Capture a sample trace. A trace contains performance data connected with your application and system.
Open the captured trace in the Graphics Trace Analyzer to explore performance events in GPU/CPU queues and VSync events generated by a window display manager.
Analyze GPU and CPU queues
Graphics rendering is a process of submitting commands into a graphics driver. Driver batches submitted commands in command buffers, pushes the buffers into a Driver CPU queue, and schedules the commands for executing on the GPU. The size of a queue indicates whether the GPU is busy or starved. The queue size also shows how many graphics commands are submitted, and how many of them wait for the execution.
Typical GPU Bound Scenario
Hardware queue is completely busy executing command buffers and has no visible gaps.
Driver queue continuously accumulates command buffers waiting for the execution on the GPU.

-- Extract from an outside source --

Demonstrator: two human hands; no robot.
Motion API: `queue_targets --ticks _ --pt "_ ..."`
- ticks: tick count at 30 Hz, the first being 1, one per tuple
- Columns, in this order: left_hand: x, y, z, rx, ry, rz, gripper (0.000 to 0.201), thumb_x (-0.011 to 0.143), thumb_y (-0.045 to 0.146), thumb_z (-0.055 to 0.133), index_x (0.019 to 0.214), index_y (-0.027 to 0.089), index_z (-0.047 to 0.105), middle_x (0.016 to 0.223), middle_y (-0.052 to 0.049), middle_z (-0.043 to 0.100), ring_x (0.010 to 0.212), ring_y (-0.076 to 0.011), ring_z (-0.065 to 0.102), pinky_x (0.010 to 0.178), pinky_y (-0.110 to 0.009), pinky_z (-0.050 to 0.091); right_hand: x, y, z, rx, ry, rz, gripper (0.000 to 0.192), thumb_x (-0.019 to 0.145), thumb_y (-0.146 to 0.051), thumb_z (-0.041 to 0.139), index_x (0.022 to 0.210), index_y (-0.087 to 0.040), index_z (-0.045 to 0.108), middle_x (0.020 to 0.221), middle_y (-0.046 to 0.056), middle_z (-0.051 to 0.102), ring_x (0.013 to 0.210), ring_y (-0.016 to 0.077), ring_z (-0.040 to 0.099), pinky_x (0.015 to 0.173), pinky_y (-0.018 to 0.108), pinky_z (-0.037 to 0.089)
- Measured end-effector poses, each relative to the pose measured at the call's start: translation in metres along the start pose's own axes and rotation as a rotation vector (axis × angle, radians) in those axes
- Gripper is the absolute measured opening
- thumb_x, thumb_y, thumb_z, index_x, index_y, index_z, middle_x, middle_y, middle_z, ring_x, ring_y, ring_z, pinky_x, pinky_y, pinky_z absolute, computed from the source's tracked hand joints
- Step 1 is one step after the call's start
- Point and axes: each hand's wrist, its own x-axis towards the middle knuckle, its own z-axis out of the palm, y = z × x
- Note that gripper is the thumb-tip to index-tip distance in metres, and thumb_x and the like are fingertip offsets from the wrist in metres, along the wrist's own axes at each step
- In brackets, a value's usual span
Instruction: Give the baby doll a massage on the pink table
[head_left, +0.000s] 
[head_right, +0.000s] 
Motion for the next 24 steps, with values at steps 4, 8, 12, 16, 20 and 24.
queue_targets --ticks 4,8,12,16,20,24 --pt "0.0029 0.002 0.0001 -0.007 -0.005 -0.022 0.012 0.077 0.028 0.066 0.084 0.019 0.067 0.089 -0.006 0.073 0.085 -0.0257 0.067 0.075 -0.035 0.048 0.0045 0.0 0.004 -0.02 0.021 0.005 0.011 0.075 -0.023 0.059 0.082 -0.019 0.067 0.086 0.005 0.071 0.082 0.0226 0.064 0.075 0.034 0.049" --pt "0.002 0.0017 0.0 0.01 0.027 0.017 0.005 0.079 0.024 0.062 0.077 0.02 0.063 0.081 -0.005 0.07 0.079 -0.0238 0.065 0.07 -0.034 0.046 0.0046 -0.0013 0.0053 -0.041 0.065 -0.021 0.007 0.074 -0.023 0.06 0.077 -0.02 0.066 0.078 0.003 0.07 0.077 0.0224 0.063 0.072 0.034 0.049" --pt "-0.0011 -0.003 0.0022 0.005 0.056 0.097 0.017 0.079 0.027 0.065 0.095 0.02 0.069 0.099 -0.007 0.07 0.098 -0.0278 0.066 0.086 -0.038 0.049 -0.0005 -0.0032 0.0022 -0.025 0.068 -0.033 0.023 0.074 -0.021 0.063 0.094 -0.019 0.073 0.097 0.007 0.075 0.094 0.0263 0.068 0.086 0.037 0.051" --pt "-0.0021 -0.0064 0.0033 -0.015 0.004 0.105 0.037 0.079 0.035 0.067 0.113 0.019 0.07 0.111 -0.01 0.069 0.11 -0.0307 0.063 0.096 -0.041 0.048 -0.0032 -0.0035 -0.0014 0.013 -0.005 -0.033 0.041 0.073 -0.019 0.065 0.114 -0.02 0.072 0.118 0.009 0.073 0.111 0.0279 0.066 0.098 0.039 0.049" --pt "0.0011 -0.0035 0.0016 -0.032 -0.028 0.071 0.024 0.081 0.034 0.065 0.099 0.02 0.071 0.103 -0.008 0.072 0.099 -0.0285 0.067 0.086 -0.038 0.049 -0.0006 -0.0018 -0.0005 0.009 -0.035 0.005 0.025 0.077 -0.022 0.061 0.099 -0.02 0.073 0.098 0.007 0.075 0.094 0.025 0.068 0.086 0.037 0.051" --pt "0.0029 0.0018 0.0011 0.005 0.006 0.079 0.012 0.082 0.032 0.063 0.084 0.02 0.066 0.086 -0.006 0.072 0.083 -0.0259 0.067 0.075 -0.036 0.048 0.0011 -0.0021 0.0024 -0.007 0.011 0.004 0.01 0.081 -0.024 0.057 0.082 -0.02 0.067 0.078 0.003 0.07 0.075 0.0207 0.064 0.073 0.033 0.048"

Average command buffer execution time exceeds the desired limit based on the expected FPS rate.
Typically, a GPU-bound application is an application that has a combination of the following factors: very complicated shaders running on GPU; memory consuming assets, such as geometry or textures; or too many drawing commands submitted into command buffers.
Tip
For a detailed analysis and optimization of GPU-bound graphics applications, use Graphics Frame Analyzer.VSync Bound Scenario
Hardware queue has visible gaps, indicating that the GPU is not fully busy.
Driver queue has visible gaps, indicating that the CPU part of graphics workload is low enough.
Frame time is shorter than VSync intervals.
Typical CPU Bound Scenario
Hardware queue size is small and has visible gaps. This means that the GPU is idle most of the time.
Driver queue size is big enough.
One of the probable scenarios in these conditions can be inadequate synchronization of GPU and CPU parts of rendering, for example, GPU may stall waiting for resources to be prepared on the CPU. Such desynchronization affects User Mode Driver making it accumulate excessive number of packages.
Multi-Process GPU Utilization Scenario
More than one graphics application run simultaneously.
GPU queue is full and contains packages from multiple processes.